By an act of the General Assembly of 1805 (See Cobb’s New Digest of the Statute Laws of Georgia, p. 899), presently codified as Code § 22-409, it is provided: “All deeds of conveyance heretofore made, and which may hereafter be made, to any person or persons, for any lots of land within this State, to any church or religious society, or to trustees for the use of such church or religious society, for the purpose of erecting churches or meeting houses, are, and shall be deemed and taken to be, good and valid, and available in law for the intents, uses, and purposes contained in said deeds of conveyance; and all lots of land so conveyed shall be fully and absolutely vested in such church or religious society, or in their respective trustees, for the uses and purposes in said deed expressed; to be holden to them, or their trustees, for their use by succession, according to the mode of church government or rules of discipline exercised by such churches or religious societies respectively.” (Emphasis added.) By the terms of the same act, presently codified as Code § 22-411, it is also provided: “Every church or religious society is authorized to fill all vacancies which may happen in *317the said trusts by death, removal, expulsion, or otherwise; and when any vacancy shall be filled, the same shall be certified under the hand of the person "presiding in the society, and according to the form of government or discipline practiced by said church or society, which certificate shall express the name of the person appointed to fill the vacancy and the name of the person in whose place he shall be appointed; and the said certificate being recorded in the office of the clerk of the superior court of the county in which the land lies, the person so appointed to fill such vacancy shall be as fully vested with such trust as if a party to and named in the original deed: Provided, the failure so to have recorded the certificate of appointment aforesaid shall not operate to disqualify, or render incompetent to act in any proceeding, any trustee duly appointed by the form of government or discipline practiced by the church or society having the power to appoint trustees.” (Emphasis added.)

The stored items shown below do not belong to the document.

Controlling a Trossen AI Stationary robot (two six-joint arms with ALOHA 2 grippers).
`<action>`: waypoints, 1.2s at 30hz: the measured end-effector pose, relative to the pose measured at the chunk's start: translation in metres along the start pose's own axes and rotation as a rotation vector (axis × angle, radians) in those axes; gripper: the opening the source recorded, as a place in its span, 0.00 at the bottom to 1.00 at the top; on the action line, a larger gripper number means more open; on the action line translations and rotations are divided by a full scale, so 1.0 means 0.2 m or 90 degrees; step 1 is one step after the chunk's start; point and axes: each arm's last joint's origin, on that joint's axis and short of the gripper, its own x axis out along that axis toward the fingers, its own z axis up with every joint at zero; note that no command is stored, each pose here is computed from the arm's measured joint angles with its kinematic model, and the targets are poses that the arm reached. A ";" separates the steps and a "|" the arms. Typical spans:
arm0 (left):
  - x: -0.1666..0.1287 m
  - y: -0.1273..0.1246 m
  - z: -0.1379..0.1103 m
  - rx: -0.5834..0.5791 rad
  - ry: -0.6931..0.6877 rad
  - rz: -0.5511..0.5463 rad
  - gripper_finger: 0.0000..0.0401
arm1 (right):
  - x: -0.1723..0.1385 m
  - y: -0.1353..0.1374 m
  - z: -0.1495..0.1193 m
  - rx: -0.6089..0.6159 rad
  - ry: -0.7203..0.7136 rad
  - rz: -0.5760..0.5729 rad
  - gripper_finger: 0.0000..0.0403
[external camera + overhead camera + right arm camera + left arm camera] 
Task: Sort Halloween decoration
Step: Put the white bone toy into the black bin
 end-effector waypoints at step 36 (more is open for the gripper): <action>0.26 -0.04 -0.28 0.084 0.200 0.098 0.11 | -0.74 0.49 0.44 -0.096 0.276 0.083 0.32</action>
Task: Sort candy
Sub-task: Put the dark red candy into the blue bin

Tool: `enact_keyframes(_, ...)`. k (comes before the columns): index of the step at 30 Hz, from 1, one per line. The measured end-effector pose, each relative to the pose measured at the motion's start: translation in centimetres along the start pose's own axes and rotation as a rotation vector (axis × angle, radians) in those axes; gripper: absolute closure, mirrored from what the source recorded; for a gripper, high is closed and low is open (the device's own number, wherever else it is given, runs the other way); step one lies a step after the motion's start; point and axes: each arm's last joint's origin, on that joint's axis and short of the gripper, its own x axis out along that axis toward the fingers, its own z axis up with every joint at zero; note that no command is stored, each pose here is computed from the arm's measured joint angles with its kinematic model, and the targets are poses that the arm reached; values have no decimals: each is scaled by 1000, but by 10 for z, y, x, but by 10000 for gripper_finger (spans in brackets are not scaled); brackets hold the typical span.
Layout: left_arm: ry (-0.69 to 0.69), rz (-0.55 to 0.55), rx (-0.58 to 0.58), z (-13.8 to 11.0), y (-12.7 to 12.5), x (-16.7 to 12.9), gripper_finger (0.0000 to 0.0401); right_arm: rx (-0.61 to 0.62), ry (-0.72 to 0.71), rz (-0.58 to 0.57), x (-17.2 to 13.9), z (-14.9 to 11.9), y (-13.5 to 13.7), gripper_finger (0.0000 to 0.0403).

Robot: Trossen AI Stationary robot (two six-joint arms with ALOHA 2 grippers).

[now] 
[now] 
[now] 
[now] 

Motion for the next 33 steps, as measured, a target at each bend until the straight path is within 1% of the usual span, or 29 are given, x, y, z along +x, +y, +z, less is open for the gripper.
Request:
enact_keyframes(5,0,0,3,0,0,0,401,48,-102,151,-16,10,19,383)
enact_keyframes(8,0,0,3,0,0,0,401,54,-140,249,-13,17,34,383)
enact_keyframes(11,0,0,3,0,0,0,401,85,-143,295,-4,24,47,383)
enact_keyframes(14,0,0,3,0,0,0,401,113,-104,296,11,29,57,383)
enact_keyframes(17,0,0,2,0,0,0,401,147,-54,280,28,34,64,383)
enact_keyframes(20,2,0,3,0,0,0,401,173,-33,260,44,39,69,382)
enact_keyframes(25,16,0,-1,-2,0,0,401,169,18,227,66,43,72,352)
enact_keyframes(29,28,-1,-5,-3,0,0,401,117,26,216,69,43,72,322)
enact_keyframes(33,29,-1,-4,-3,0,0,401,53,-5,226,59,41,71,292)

It seems to be conceded, if not stipulated, by counsel for the plaintiffs and the defendant that Lofton Camp Ground is a religious society, and under the provisions of the act of 1805 quoted above, deeds to land made to trustees of such societies are valid; and trustees of such societies, whether original-trustees or successor trustees are empowered to act for such societies in relation to such property, whether the appointment of the trustees has been recorded or not.
By the provisions of Code §§ 61-301 and 61-402, agents, attorneys in fact, or attorneys at law, may proceed for and in behalf of landlords against tenants to collect rent past due or to recover possession of the premises. The present proceeding was brought by Oliphant as secretary and agent of the trustees of the Lofton Camp Ground, and was therefore, properly construed, a proceeding by the trustees, not by the unincorporated religious society itself. Thompson v. Jacobs, 8 Ga. App. 499 (69 S. E. 921). See also, in this connection, Kelsey v. Jackson, 123 Ga. 113 (50 S. E. 951); Josey v. Union Loan & Trust Co., 106 Ga. 608 (32 S. E. 628); and, for a case squarely in point upon nearly every question presented here, see Godfrey v. Walker, 42 Ga. 563, where it is said: “Where there are trustees of churches, we deem them the proper parties to bring suit, or to defend them, or to serve with process or papers.” The affidavit in the present *318proceeding does not show upon its face that the persons named therein are not trustees of Lofton Camp Ground as alleged, and the trial court did not err in denying the motion in arrest of judgment on the ground that there was no proper party plaintiff —that the plaintiffs were not legal entities.
Headnote 2 requires no elaboration.
While the motion for new trial assigns error upon the trial court’s admitting in evidence the deed from the defendant to the trustees of the Lofton Camp Ground, and the testimony of certain witnesses that they were trustees of Lofton Camp Ground, it appears from the brief of evidence, signed by counsel for both parties and approved by the court, that the only issue submitted for the jury’s determination was the reasonable rental value of the premises. The evidence authorized the jury’s verdict upon this score, and the errors assigned in the motion for new trial, not bearing upon the rental value, must, under these circumstances, be treated as waived. It follows that the trial court did not err in denying the motion for new trial.
Judgment affirmed.
Gardner, P. J., and Townsend, J., concur.